> [Exercise directions]:
From the data below, set down exactly the lines between the one holding "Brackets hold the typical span" and the one holding "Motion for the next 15", inclusive, and no others.
Segment Open
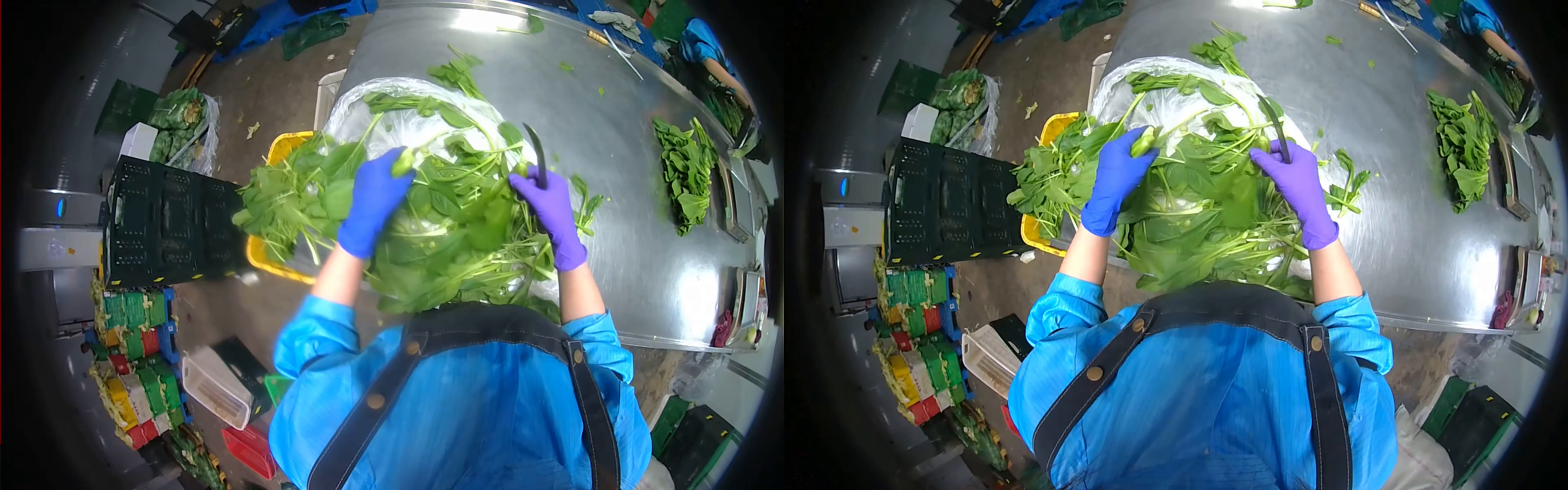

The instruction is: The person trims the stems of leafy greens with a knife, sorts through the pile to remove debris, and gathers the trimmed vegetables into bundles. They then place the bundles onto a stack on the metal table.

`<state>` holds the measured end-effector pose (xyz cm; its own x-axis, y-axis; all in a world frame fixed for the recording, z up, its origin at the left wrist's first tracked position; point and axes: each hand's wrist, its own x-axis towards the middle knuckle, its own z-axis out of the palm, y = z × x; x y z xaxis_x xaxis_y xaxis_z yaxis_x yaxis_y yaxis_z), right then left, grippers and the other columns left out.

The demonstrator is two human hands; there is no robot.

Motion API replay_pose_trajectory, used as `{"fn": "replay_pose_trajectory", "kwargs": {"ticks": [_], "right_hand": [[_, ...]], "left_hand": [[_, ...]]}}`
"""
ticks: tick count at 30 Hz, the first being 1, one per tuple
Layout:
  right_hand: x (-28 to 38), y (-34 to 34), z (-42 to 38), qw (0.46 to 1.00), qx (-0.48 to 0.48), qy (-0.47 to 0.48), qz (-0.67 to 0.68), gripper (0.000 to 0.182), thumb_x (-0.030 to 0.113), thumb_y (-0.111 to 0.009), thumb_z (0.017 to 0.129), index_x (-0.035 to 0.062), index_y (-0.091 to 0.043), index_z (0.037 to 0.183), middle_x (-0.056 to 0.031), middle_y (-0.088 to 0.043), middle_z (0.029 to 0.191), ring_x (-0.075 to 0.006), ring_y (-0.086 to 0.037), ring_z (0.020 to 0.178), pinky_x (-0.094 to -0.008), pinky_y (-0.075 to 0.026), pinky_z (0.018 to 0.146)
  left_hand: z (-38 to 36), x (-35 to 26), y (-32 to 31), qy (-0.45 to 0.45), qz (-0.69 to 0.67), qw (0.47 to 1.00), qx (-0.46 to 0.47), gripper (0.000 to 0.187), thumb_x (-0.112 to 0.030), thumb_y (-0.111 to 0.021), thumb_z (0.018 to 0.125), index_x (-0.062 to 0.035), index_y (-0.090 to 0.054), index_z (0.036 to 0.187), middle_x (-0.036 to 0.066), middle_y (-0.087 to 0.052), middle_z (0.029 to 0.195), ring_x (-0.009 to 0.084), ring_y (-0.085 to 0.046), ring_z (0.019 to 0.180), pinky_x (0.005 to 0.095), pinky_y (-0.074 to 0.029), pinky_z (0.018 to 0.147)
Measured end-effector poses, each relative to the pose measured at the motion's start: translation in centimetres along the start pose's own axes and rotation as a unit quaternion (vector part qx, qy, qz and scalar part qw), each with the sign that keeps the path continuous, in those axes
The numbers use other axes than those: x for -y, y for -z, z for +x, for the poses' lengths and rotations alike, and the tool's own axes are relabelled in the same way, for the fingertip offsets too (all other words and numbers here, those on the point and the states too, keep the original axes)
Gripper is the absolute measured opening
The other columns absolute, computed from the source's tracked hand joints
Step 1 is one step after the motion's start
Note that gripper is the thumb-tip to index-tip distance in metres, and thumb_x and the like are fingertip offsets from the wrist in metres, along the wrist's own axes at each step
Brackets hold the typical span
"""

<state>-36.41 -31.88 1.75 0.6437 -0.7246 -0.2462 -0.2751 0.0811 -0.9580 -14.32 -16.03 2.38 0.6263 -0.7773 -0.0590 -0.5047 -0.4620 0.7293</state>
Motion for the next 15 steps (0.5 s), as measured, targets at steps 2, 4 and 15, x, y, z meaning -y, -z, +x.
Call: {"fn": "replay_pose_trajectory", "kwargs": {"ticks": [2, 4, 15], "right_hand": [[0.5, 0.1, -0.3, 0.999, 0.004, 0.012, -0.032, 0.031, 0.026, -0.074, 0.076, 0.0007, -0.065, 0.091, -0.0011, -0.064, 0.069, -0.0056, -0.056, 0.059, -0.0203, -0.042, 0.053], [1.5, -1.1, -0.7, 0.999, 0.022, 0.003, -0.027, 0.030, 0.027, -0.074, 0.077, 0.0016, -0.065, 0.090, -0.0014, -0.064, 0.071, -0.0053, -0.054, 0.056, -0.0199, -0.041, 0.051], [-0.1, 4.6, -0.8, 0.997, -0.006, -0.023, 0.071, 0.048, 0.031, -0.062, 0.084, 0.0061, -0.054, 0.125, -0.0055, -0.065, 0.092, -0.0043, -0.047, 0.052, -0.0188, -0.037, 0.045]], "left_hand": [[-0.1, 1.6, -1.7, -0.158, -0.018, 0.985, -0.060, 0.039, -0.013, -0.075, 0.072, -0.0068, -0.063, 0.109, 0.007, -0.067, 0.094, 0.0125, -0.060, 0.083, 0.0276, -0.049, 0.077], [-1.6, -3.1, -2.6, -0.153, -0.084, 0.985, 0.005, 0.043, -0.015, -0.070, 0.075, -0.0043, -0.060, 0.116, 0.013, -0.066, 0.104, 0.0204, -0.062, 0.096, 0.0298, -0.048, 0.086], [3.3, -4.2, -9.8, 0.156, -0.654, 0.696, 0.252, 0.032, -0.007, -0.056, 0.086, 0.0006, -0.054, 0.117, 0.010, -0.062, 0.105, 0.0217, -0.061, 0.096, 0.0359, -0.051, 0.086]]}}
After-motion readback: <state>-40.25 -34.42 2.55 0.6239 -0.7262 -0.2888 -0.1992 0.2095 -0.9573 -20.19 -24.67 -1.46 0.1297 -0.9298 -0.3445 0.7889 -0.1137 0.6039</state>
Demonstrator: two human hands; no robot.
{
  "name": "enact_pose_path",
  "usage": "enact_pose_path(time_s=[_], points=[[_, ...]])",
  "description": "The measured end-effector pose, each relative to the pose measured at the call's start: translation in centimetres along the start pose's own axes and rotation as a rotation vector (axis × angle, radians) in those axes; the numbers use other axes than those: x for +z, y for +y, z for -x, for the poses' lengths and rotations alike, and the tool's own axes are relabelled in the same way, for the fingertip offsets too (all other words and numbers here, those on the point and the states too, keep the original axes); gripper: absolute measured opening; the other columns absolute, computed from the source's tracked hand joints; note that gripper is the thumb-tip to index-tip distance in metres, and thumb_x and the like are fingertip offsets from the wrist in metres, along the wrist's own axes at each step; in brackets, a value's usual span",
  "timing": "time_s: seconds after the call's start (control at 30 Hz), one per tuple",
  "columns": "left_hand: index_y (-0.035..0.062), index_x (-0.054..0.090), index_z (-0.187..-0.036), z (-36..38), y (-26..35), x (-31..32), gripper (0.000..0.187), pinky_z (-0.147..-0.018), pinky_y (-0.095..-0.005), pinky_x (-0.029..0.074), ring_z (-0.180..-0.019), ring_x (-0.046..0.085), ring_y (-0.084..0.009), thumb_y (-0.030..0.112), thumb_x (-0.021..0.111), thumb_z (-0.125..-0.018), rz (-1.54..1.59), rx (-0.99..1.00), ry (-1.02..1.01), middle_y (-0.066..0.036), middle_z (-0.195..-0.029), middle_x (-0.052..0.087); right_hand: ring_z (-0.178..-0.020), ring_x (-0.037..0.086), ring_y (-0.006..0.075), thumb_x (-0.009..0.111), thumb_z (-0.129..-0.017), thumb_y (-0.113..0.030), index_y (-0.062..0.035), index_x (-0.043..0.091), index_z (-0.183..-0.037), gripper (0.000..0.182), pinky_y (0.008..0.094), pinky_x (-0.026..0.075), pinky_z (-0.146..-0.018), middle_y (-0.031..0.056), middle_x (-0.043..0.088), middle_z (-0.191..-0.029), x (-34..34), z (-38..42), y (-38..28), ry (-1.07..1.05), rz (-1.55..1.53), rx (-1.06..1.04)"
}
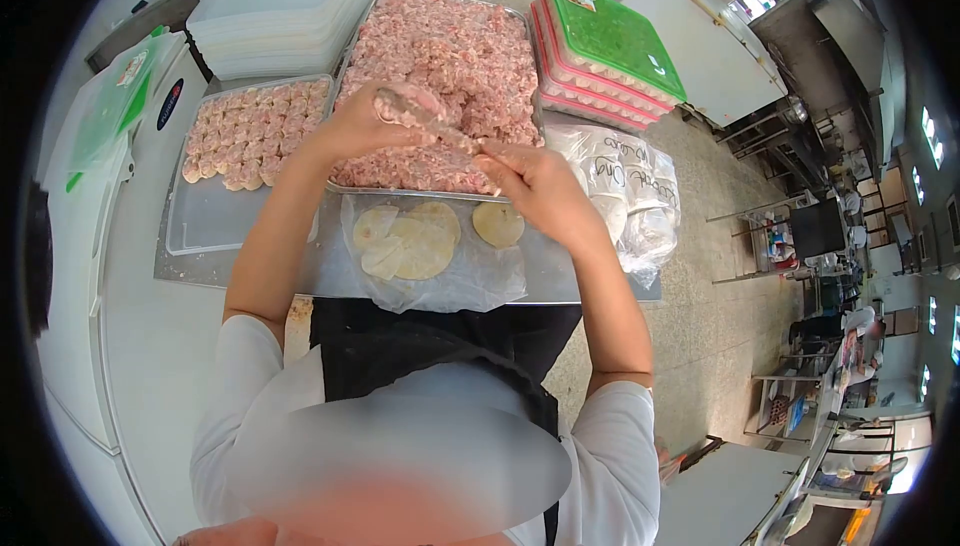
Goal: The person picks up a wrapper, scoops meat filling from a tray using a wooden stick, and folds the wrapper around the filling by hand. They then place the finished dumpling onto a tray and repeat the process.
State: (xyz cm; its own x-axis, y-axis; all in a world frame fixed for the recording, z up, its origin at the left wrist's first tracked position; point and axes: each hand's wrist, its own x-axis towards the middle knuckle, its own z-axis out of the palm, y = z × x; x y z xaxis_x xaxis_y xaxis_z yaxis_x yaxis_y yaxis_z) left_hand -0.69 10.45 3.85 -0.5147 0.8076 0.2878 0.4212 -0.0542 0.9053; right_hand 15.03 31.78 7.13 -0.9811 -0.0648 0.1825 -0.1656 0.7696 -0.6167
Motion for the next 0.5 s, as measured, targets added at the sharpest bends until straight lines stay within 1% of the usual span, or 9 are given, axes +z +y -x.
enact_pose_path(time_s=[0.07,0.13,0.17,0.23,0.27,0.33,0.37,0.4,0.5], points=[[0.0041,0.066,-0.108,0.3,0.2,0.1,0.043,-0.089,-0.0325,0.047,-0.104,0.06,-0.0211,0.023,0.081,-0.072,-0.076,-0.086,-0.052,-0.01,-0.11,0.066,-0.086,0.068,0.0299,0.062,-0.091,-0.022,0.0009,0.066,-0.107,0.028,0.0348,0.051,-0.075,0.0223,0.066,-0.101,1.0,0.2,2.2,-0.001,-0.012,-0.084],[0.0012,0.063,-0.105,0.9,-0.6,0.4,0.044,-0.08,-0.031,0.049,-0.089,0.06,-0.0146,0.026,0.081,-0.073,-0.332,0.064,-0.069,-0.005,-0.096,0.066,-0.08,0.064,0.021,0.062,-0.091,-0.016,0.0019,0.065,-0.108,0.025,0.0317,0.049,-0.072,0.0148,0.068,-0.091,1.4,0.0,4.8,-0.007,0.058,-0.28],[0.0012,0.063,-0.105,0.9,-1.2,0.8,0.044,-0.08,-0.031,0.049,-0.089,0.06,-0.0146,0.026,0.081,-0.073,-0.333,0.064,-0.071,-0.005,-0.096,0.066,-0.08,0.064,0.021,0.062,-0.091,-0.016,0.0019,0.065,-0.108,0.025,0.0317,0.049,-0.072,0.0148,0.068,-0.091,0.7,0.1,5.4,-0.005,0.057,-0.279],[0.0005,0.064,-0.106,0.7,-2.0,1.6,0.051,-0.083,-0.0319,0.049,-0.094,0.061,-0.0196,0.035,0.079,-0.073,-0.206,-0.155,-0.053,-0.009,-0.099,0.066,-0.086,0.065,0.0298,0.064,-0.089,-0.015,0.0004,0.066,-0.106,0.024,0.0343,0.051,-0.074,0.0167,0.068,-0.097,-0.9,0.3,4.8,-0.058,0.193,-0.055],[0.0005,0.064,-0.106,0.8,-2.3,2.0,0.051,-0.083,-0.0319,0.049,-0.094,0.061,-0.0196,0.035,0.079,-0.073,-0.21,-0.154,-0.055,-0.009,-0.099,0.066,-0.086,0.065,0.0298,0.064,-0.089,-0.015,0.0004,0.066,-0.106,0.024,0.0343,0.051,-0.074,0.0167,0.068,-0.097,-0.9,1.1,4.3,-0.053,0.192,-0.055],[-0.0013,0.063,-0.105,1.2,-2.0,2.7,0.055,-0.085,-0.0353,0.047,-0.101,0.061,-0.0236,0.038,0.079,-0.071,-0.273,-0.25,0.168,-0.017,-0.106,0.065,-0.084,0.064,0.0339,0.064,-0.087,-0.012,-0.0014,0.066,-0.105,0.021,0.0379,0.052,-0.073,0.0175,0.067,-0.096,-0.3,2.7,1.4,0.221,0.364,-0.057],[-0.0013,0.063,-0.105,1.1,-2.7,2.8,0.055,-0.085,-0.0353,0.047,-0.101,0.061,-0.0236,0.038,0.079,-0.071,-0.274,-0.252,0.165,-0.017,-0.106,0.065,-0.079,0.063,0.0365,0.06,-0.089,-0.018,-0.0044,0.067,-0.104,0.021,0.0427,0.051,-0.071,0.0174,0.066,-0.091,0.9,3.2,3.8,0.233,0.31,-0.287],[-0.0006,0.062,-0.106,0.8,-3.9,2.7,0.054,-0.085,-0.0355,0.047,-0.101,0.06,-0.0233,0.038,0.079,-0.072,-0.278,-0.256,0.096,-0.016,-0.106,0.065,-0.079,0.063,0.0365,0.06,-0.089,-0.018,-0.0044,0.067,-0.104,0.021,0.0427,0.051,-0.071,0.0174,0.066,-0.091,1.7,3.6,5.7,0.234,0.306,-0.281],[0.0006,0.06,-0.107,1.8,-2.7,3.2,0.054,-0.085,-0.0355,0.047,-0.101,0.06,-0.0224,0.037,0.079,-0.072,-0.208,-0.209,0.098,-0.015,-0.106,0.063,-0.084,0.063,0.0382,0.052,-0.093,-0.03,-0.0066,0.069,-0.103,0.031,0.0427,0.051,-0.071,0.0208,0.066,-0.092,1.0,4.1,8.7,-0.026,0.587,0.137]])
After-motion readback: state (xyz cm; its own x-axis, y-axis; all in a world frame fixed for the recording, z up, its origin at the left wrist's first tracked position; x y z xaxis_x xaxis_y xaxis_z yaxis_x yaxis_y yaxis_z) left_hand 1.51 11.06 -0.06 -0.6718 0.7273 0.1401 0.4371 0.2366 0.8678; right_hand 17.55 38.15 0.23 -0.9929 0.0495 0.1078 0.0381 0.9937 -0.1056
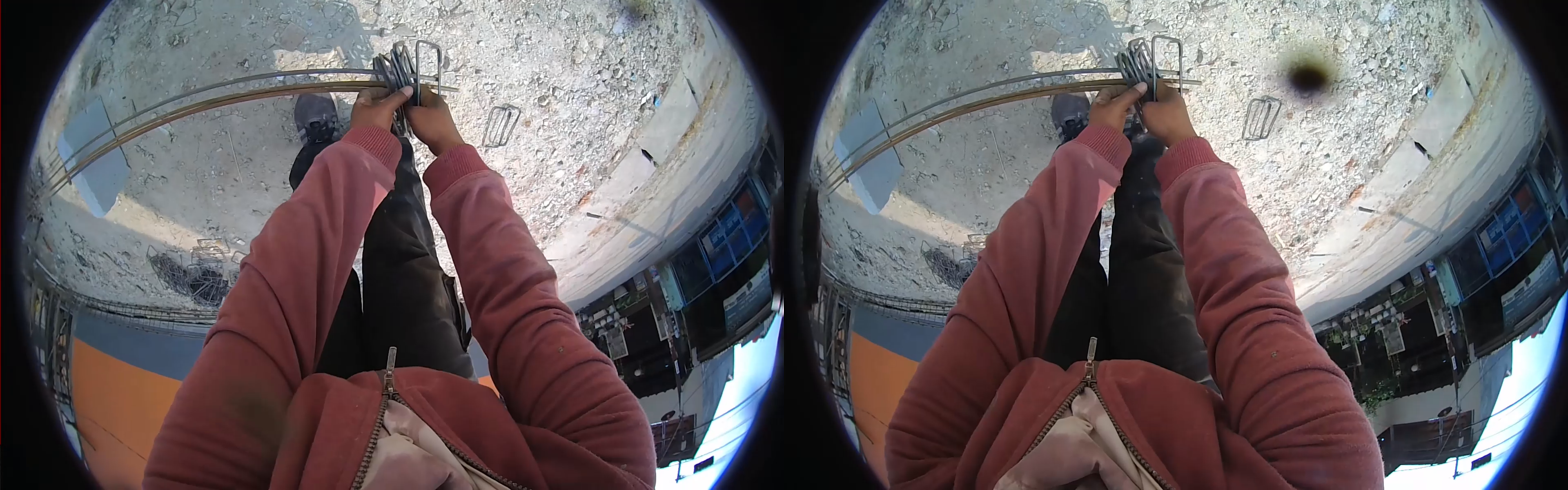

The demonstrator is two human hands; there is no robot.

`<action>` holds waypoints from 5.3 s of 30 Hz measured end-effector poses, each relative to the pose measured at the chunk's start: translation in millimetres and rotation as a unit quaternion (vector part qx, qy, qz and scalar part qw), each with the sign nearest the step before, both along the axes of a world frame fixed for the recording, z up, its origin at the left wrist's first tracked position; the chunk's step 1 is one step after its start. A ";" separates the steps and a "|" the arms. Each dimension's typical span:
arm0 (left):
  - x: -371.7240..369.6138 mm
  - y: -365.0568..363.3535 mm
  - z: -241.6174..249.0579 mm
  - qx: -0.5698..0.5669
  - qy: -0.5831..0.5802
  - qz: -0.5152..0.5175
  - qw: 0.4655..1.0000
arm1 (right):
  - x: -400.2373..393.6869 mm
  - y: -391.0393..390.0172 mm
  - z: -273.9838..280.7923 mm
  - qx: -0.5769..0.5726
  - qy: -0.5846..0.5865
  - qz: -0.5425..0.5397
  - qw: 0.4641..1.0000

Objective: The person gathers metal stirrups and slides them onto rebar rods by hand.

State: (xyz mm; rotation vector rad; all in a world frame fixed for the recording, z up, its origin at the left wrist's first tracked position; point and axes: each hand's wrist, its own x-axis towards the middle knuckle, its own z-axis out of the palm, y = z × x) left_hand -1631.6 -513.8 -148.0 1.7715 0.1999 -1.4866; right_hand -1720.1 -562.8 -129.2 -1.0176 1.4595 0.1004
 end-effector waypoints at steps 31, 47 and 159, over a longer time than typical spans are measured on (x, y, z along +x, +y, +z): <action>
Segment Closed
> [The answer]:
Brackets hold the typical span
"""

<state>-36.41 -31.88 1.75 0.6437 -0.7246 -0.2462 -0.2751 0.0811 -0.9580 -14.32 -16.03 2.38 0.6263 -0.7773 -0.0590 -0.5047 -0.4620 0.7293</state>
Motion for the next 15 steps (0.5 s), as measured, targets at steps 2, 4 and 15, x, y, z meaning -y, -z, +x.

Fully answered, the exercise is complete.